Now I am interested in the calculus on Banach space valued function, especially the function with value in a certain Sobolev space. I want to prove that $$\bigcap_{k=0}^m C^k([0,T];H^{m-k}(\Omega))\subset C^{m-[\frac{n}{2}]-1}(\overline{Q_T}),\tag{1}$$by Sobolev imbedding theorem. Here $\Omega\subset\mathbb{R}^n$ and $Q_T:=(0,T)\times\Omega$. Since I'm not familiar with the theory of Banach space valued function (only know some basic concepts), I wish to see the detail proof of $(1)$. Any reference which contain the detail proof of $(1)$ is exceedingly welcome!

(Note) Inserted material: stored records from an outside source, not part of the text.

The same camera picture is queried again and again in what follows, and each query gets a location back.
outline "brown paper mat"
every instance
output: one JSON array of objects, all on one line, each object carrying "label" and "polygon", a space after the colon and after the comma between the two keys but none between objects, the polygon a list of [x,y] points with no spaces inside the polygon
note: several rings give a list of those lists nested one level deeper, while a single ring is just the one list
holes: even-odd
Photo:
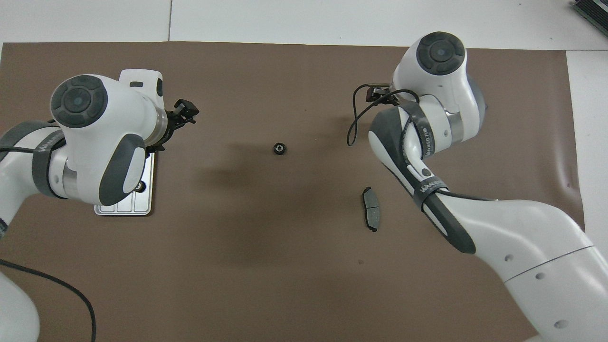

Any answer and reference will be appreciated!

• The space in the left hand side can be shown to be in $H^{m}(Q_T)$, but the exponent $k=m-[\frac{n}2]-1$ is equal to $m-\frac{n+1}2$ when $n$ is odd, which means that we cannot prove the assertion by the (false) embedding $H^{m}(Q_T)\subset C^k(Q_T)$. So if the assertion is true, one must use a direct approach. What is the reason you believe that the assertion is true? – timur Aug 16 '13 at 21:27

## 1 Answer

Sweeping out the trash, reformulate what indeed is needed to be established: $$\bigcap_{k=0}^{m-[\frac{n}{2}]-1}C^k\bigl([0,T];H^{m-k}(\Omega)\bigr)\subset C^{m-[\frac{n}{2}]-1}\Bigl(\overline{Q}_T\Bigr),$$ which in fact immediately follows by an a priori inclusion $$\bigcap_{k=0}^{l}C^k\bigl([0,T];C^{l-k}(\overline{\Omega})\bigr)\subset C^{l}\Bigl(\overline{Q}_T\Bigr)$$ due to the embedding $\,H^{j}(\Omega)\hookrightarrow C^{j-[\frac{n}{2}]-1} \bigl(\overline{\Omega}\bigr)\,$ valid for all integer $j\geqslant [\frac{n}{2}]+1$.